## [WHAT YOU WILL DO]
How do the lines below between the ones holding "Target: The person" and "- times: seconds", inclusive, read? Give them again exactly, with no other lines.

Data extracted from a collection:
▬▬▬

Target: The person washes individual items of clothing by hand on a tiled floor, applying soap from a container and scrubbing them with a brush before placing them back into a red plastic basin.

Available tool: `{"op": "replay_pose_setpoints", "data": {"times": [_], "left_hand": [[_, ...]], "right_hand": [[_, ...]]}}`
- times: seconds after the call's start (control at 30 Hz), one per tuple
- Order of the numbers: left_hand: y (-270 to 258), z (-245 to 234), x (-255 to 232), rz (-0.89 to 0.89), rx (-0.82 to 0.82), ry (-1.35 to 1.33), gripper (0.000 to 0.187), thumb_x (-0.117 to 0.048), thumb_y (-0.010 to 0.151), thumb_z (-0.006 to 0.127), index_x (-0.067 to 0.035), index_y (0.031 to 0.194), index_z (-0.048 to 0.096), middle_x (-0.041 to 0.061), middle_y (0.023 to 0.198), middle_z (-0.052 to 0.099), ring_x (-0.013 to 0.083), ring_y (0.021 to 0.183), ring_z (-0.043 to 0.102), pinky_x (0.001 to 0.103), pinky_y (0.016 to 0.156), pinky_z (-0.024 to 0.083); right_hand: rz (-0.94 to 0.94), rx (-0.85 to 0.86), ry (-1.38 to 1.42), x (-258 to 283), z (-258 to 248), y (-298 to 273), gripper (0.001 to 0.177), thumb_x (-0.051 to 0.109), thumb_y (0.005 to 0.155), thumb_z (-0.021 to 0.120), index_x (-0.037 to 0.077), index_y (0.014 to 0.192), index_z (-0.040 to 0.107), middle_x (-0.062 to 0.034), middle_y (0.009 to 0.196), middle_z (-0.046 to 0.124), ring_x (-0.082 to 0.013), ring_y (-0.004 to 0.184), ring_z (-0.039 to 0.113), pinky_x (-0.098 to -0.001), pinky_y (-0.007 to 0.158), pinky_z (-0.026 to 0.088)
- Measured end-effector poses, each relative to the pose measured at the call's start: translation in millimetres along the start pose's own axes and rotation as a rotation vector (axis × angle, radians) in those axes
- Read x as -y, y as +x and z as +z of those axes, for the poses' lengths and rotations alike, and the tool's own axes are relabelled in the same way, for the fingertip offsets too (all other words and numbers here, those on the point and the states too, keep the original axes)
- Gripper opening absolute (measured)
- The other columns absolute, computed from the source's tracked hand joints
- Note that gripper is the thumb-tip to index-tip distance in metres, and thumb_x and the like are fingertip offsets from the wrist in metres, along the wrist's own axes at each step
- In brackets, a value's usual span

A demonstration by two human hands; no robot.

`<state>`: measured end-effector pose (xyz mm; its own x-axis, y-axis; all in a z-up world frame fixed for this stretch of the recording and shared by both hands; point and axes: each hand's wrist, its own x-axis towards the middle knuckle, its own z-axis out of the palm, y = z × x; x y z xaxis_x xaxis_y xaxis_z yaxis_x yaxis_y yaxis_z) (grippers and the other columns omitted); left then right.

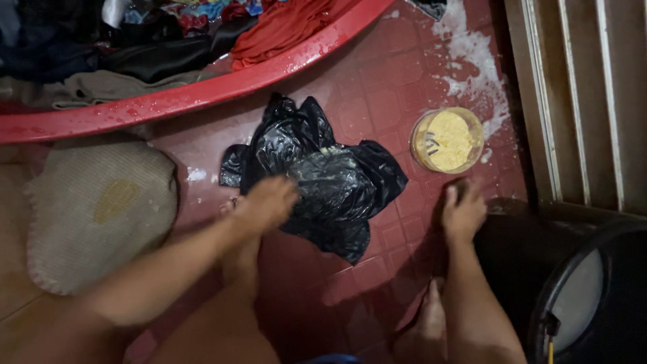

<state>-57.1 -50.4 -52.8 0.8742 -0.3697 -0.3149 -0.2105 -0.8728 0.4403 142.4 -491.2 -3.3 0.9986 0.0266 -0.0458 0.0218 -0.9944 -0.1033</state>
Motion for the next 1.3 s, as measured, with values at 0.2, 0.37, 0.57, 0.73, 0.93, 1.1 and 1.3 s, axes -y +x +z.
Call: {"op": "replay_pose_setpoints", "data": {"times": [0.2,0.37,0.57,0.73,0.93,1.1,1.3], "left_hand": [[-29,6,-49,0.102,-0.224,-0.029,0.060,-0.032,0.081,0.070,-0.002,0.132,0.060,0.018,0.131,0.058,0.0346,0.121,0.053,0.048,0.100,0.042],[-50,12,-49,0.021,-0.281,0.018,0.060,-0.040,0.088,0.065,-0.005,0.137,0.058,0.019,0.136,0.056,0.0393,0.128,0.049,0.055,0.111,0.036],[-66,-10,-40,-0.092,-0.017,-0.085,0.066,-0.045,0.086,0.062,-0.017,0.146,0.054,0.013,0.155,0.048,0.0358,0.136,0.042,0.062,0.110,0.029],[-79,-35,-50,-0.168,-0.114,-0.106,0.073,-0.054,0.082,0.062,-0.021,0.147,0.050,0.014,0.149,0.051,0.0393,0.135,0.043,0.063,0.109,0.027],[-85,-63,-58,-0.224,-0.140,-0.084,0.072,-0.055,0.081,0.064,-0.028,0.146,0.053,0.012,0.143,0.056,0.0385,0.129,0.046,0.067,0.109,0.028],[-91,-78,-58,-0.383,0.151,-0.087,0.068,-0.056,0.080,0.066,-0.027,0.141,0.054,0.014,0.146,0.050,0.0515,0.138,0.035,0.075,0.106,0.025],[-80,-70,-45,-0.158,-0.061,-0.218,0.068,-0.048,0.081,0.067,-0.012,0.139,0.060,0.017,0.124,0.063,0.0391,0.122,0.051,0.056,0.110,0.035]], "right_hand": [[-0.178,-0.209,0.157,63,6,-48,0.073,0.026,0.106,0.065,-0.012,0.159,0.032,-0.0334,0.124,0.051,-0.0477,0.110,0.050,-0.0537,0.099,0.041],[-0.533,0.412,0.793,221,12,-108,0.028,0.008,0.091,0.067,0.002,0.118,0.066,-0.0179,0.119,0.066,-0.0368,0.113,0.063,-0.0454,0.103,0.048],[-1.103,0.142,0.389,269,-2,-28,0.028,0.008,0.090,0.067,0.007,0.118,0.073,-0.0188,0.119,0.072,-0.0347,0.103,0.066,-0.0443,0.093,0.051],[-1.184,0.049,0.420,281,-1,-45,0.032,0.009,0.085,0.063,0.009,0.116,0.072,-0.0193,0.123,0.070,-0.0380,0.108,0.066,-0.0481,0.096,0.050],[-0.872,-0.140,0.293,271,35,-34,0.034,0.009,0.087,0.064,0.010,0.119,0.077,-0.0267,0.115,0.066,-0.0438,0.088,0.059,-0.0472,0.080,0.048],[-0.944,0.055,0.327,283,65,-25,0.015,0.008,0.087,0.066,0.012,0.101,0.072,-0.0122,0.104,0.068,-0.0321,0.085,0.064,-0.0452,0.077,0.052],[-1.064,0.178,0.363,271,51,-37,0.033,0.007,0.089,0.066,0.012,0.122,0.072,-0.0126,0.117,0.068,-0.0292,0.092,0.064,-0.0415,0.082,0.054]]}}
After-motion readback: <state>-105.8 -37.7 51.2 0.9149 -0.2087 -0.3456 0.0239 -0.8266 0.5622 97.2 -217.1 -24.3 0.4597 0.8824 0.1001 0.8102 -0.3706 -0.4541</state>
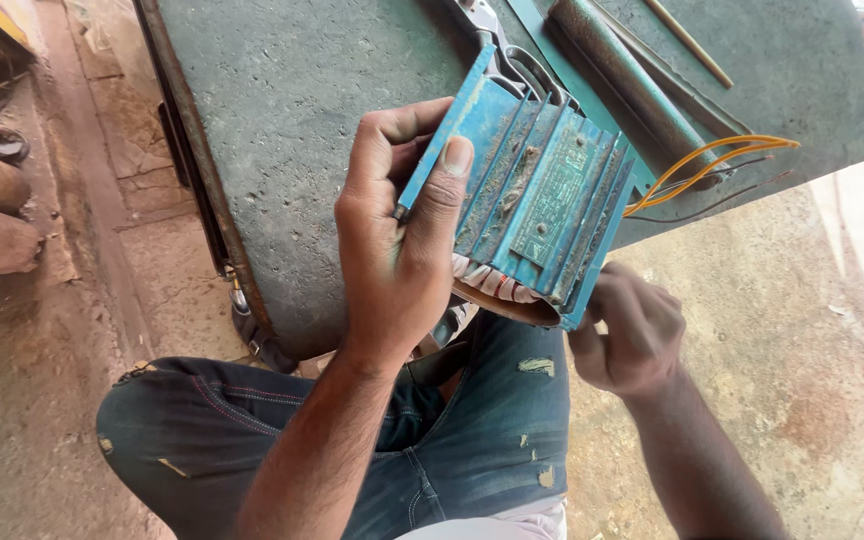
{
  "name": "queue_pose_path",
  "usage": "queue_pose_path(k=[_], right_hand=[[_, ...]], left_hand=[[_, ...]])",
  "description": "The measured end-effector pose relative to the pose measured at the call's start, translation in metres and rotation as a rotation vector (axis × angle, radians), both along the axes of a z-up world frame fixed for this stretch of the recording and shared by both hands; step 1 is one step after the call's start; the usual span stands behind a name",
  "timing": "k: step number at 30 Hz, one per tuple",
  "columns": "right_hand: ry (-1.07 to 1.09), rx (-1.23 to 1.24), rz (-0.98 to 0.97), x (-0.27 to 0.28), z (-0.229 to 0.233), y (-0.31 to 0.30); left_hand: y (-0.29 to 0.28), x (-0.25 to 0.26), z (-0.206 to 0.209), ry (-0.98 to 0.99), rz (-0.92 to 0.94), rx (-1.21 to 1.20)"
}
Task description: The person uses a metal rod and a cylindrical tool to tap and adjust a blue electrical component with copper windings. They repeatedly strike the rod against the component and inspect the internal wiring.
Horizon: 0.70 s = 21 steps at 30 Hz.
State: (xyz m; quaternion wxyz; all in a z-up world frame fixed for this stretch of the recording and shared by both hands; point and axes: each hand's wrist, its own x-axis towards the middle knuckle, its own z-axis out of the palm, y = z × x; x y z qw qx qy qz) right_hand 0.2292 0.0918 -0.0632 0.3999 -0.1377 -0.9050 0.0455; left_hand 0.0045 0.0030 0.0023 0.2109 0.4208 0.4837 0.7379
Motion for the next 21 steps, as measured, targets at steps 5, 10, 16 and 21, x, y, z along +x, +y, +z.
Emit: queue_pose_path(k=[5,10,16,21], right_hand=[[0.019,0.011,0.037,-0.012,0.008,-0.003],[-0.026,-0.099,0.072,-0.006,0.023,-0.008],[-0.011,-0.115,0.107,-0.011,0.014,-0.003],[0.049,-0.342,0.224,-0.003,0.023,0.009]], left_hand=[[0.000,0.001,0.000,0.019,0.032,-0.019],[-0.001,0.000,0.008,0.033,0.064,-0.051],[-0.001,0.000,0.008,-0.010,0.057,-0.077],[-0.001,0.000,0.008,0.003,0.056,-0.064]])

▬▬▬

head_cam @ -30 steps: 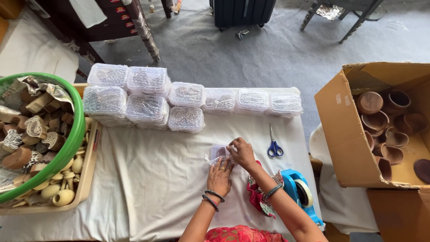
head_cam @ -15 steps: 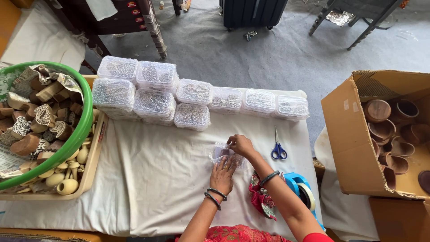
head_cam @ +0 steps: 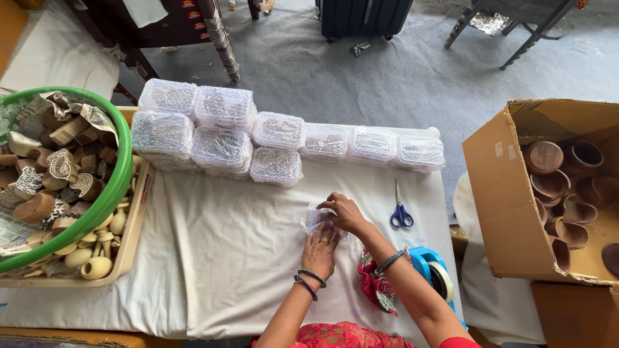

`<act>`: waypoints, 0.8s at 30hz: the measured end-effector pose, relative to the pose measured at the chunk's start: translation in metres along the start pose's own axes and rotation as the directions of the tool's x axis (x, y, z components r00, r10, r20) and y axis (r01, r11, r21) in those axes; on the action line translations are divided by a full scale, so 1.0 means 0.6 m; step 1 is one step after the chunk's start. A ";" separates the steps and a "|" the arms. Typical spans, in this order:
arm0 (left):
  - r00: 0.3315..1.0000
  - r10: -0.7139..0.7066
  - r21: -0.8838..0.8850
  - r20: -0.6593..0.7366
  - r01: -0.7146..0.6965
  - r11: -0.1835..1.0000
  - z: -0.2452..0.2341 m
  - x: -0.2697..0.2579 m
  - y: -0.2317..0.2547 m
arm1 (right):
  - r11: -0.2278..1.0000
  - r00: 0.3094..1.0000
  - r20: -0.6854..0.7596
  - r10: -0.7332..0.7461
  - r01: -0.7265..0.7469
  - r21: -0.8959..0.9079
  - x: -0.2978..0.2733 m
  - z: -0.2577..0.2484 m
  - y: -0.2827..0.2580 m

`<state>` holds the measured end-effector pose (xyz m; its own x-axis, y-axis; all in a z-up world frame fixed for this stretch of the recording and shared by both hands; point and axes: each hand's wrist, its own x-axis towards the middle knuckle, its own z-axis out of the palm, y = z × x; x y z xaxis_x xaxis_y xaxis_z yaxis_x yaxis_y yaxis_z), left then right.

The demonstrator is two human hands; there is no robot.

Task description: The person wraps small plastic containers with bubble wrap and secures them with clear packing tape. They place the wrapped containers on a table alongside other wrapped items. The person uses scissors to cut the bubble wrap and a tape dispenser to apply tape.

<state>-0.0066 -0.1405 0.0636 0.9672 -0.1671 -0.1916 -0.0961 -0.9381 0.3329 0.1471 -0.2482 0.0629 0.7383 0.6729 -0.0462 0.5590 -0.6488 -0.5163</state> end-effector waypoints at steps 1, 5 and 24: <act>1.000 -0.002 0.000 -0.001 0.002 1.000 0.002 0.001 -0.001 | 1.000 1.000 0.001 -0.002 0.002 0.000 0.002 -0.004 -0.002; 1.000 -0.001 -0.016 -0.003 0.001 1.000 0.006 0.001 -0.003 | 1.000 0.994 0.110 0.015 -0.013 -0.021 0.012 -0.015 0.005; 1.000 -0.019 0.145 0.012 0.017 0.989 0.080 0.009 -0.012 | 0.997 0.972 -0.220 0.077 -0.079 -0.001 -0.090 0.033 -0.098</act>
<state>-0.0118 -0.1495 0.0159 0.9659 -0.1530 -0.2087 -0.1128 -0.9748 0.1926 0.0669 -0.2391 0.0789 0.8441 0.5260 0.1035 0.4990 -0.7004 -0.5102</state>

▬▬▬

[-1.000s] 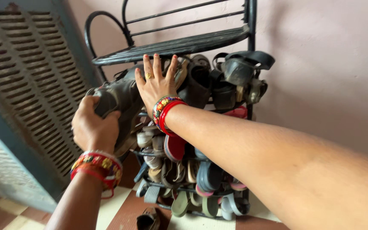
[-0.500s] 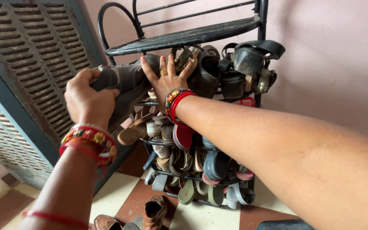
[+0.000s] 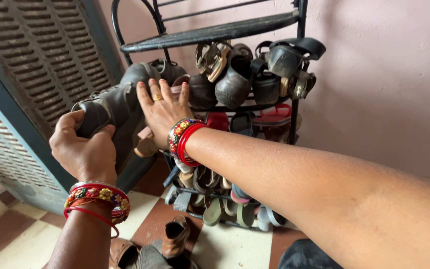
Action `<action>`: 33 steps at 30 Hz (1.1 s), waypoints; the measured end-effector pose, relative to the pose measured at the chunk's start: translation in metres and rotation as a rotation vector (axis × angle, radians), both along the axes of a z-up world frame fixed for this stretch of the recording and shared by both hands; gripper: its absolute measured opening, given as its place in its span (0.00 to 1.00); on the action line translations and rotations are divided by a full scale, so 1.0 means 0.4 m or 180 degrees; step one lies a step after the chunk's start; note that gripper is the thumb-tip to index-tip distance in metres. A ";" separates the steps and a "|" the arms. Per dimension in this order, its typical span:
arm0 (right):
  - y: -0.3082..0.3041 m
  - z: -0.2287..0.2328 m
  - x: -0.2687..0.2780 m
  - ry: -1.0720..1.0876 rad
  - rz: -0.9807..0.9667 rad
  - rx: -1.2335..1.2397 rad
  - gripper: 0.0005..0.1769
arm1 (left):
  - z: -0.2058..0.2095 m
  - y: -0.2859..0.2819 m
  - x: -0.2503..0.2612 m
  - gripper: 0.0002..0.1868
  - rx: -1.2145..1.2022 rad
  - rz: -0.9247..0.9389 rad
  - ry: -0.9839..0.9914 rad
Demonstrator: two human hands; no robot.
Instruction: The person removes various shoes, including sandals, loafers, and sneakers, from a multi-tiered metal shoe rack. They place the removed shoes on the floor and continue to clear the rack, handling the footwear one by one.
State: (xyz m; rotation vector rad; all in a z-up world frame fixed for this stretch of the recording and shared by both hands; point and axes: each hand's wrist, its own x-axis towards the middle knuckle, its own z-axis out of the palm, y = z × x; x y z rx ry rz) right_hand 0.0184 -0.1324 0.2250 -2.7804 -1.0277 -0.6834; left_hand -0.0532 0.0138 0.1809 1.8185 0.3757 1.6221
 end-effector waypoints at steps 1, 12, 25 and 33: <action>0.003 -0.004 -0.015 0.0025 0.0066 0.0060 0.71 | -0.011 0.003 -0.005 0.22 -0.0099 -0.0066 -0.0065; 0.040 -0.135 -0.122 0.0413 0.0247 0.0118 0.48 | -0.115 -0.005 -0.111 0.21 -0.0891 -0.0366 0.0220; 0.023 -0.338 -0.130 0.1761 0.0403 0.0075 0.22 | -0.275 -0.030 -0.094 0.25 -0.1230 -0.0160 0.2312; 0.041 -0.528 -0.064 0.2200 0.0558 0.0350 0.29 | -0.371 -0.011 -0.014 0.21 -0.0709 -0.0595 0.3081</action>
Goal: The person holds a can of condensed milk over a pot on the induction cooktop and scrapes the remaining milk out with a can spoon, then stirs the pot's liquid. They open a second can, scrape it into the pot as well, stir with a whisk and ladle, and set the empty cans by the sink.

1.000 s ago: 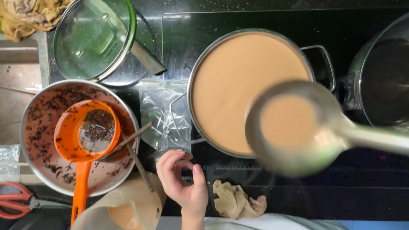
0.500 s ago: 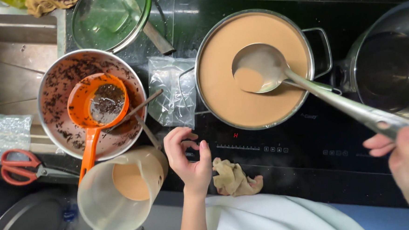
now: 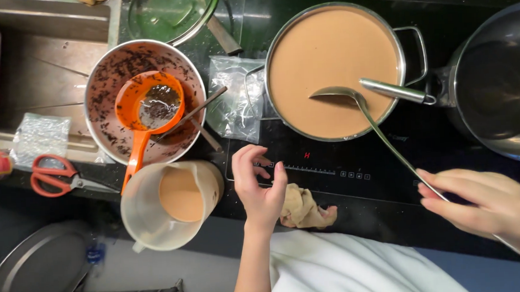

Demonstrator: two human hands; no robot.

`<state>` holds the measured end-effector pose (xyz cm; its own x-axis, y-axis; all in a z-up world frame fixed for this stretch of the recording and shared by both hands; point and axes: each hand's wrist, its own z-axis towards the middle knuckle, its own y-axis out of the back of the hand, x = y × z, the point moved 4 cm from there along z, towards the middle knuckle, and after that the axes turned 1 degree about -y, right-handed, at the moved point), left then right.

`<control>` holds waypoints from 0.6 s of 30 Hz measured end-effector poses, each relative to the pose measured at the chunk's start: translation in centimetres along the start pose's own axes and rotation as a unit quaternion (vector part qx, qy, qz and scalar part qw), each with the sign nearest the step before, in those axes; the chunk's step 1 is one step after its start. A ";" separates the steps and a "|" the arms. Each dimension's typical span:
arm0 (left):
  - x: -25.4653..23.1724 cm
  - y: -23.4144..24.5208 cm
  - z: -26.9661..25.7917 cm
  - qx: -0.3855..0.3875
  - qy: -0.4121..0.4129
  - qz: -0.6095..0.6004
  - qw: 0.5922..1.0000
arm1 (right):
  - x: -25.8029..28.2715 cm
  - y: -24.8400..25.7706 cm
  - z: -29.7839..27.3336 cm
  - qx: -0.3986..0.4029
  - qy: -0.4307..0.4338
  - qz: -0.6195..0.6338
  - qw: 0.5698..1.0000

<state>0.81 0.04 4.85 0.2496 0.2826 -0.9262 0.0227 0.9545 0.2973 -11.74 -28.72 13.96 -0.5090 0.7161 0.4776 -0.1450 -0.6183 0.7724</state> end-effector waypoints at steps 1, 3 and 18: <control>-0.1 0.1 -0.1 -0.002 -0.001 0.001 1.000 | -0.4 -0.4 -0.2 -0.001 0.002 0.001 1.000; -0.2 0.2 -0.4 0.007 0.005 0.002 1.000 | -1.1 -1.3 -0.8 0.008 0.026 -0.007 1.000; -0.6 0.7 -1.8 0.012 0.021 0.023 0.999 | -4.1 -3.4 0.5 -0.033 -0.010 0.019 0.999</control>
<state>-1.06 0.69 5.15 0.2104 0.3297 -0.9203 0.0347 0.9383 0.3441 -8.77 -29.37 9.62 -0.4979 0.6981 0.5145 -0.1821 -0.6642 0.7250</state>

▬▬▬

## [EXPECTED ANSWER]
Target: The person washes individual items of clothing by hand on a tiled floor, applying soap from a container and scrubbing them with a brush before placing them back into a red plastic basin.

Available tool: `{"op": "replay_pose_setpoints", "data": {"times": [_], "left_hand": [[_, ...]], "right_hand": [[_, ...]]}}`
- times: seconds after the call's start (control at 30 Hz), one per tuple

Apart from this answer, nothing more is required.